To enable play on character upset, then, a hand sign to indicate the player is extracting herself from a situation makes perfect sense. This is the “classic” Lookdown, and if you use it in your larp, you will most often give the gesture this meaning only.

However, it is also possible to use the gesture in the way outlined under point 2 above – “parallel to Tap-Out”. The existence of the second usage, then of course also allows the potential third option of using Lookdown as the only gesture for “tap-out” (that is, using Lookdown without allowing the shoulder-tapping gesture). This makes sense in some settings, but not in End of the Line, where many intense situations, like neck-biting, would mean the participants can’t see each other. We needed some kind of tap-out mechanic to allow for continuous calibration within scenes, and decided to go with the ordinary Tap-Out for that.

We also had Lookdown in play in its first meaning, “I do not want to see/play on this”. Therefore, when we realized we also needed a “no-touch” Tap Out, we decided to activate that as an additional meaning for the Lookdown gesture, instead of introducing some additional hand sign. When designing any kind of rules system, especially rules or mechanics to be used in an agitated state, minimizing cognitive load is an important design parameter. Which is big words for “have as few mechanics as possible and make them really easy to remember and use”.

Basic Procedure

  1. lookdownTo perform the lookdown, you raise your hand clearly in front of your eyes like the See No Evil monkey. It makes sense to not actually shield your eyes, so you can see what’s happening in the room, which in practice means you’d keep your hand at brow level and kind of peek out under it (looking down, get it?) or have your hand slightly further away from your face and peek over it. I can’t believe I just used five lines to explain something that you figure out for yourself in a second.
    • If you then turn around and leave, you have used the Lookdown in its first meaning – to opt out of a scene, signalling to the people playing in the scene that they should not follow you, but also not stop – “keep playing, you guys, I’m cool over here”.
    • In the larps I’m involved with, usually this means both the player and the character leaves the situation. For this to work seamlessly, it has to be feasible for any character to walk away from any scene. You can read a little bit more about this in the previous post, which was about about tapping out.
    • If you remain in the situation – assuming of course that the larp is using the Lookdown as a parallel to the Tap-Out – the tap-out procedure is activated as follows.
  2. If someone gestures “Lookdown” and remains in the room, it is essentially a Tap-Out, and everyone stops what they’re doing. Most importantly, if you are holding someone, you release them, to allow them to leave the scene and the room if they want to.
    • If they need to go, they are allowed to go, no questions asked.
    • If they stay, it means they’d like to continue the scene, but with just a little less of whatever was going on. Less screaming, less sexuality, less restriction of movement… Everyone dials it down a bit, and play continues, no OOC language required. (Unless it is required, in which case you speak, but see below)
      • Please remember – no matter whether the player stays or goes, DON’T ASK WHY, DON’T SAY WHY. Not talking about why has a double function. It avoids the creation of a hierarchy of differently valid reasons for self-care. It also creates social protection for people who tap out for very private reasons that they may not want to share.
      • If your mechanics allow for playstyle negotiations, like those of End of the Line did, the player who has looked down (or effectively, tapped out) may offer suggestions on playstyle as long as they don’t say why they have that preference. For instance, “can we continue but without you blocking me in physically? The screaming is fine, you can scream more if you’d like”. It is equally possible to use the Lookdown without allowing this option. As always, it depends on your overall safety design.
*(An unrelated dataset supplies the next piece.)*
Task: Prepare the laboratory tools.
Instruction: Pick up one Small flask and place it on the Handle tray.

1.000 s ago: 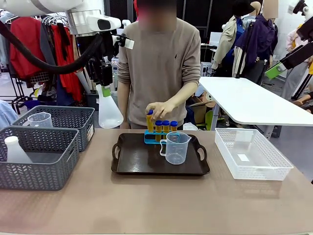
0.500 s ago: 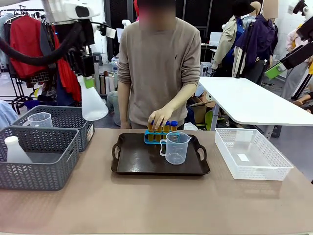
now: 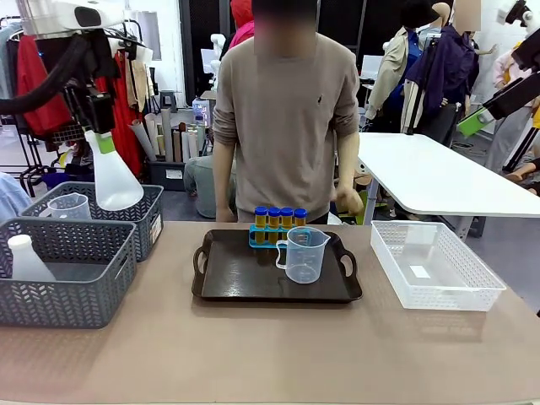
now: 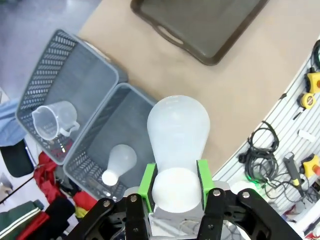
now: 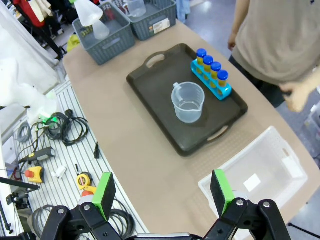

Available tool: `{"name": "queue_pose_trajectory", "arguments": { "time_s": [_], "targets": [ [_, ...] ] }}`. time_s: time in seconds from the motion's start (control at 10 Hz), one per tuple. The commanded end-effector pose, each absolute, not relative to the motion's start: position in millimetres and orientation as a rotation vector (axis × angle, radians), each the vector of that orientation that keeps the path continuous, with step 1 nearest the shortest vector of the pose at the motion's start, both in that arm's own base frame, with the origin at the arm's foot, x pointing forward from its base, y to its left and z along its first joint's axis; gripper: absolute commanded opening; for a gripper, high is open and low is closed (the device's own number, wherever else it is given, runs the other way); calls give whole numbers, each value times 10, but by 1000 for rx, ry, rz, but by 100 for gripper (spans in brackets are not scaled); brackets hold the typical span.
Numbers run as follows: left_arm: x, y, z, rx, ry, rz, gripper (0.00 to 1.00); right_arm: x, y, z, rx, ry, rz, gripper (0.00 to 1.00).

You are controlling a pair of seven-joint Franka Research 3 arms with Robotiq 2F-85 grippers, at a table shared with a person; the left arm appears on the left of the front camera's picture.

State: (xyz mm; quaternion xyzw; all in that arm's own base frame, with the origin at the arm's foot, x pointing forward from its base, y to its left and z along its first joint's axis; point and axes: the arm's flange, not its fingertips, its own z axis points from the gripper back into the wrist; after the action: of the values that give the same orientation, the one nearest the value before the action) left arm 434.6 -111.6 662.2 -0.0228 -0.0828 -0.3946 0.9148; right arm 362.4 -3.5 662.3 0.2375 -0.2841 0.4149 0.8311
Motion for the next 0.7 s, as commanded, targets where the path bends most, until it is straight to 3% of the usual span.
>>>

Credits, Background & Variants
End of the Line (c) Participation Design Agency and White Wolf. Picture by Bjarke Pedersen
End of the Line (c) Participation Design Agency and White Wolf. Picture by Bjarke Pedersen

The “See No Evil” or “Lookdown” is a calibration technique invented this spring in a bar in Oslo, Norway, during a conversation between myself and a bunch of people, in particular Trine Lise Lindahl who suggested the gesture.  A few weeks later in Austin, Texas, I mentioned the technique in my talk at Living Games, from whence it immediately got picked up for some games, including most importantly New World Magischola, where it was also named the Lookdown. NWM’s beatifully integrated safety and calibration systems were by Maury Brown, Sarah Lynne Bowman and Harrison Greene, and have been documented here.
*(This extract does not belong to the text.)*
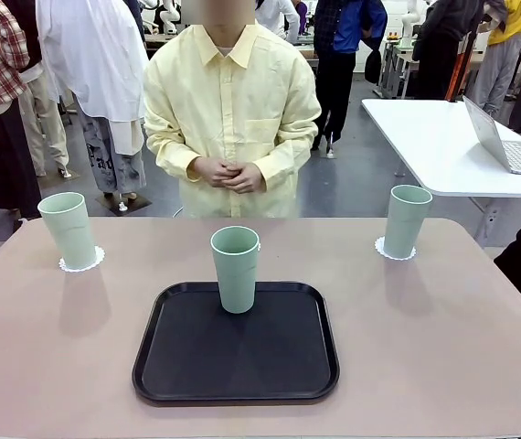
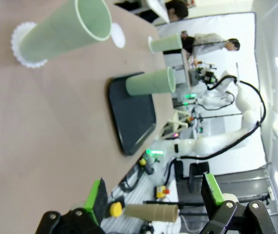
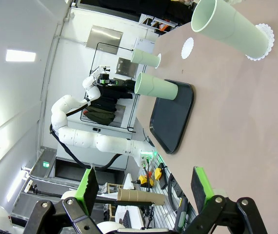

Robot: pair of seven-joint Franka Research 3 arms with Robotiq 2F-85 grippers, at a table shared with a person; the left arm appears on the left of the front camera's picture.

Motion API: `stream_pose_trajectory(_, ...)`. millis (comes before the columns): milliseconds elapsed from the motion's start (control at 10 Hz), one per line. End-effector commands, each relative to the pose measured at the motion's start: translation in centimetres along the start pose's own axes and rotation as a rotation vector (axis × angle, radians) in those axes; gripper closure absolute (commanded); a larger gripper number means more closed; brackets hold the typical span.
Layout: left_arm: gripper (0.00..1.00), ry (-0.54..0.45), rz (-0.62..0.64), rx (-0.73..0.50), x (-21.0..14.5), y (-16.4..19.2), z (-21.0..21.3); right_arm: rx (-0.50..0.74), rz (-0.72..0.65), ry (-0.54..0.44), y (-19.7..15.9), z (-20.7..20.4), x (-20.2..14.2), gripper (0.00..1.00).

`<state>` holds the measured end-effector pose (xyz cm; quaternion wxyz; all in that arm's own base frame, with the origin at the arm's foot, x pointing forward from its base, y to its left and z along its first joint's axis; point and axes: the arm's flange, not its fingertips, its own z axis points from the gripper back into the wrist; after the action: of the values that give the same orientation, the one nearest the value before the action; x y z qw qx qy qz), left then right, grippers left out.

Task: Place coasters on the table and set cups on them.
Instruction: Take one Reusable plastic cup from the Flat Tray and place it on a coaster set by the human.

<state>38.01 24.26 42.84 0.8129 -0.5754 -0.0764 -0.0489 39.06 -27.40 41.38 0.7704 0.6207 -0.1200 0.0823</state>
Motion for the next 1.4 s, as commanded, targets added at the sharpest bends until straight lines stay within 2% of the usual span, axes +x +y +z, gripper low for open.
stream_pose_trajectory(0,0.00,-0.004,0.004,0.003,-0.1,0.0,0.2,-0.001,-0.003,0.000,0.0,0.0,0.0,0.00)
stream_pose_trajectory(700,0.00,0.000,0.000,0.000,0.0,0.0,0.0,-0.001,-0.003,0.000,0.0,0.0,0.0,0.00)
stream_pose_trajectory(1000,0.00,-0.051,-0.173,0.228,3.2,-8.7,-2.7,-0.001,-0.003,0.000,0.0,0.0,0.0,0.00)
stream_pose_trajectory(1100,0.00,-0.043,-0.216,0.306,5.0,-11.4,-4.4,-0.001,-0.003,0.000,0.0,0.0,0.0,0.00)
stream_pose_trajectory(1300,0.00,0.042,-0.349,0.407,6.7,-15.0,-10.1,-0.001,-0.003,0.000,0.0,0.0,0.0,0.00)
An interesting variant emerged at NWM, where the Lookdown gesture was used, for instance, if a character was late for class, but the player did not want play on their tardiness. (The gesture then doubled as both an “I as a player actually don’t want to see this” and an “I as a player actually don’t want to be seen”). This can make a bunch of sense for all kinds of reasons; maybe the player is late for some medical or other self-care reason and has no energy to get their characters’ head chewed off for something that has nothing to do with the fiction. That said, NWM is a collaborative style larp with a sandbox style and “play for what’s interesting” aesthetic. Just like at End of the Line, getting your character in trouble was explicitly given as advice for a fun experience.

I willingly admit that this “please don’t see me” usage rubs me personally the wrong way, because from the perspective of my larp tradition, why would you ever want to opt out of an opportunity for an interesting scene? Similarly I know many American larpers who worry that more competitive games will break if players have an opportunity of opting out of in-game consequences. (In my original post on this topic, you can read about how a fix to an almost identical mechanic is deployed to counter this worry at Texan Planetfall).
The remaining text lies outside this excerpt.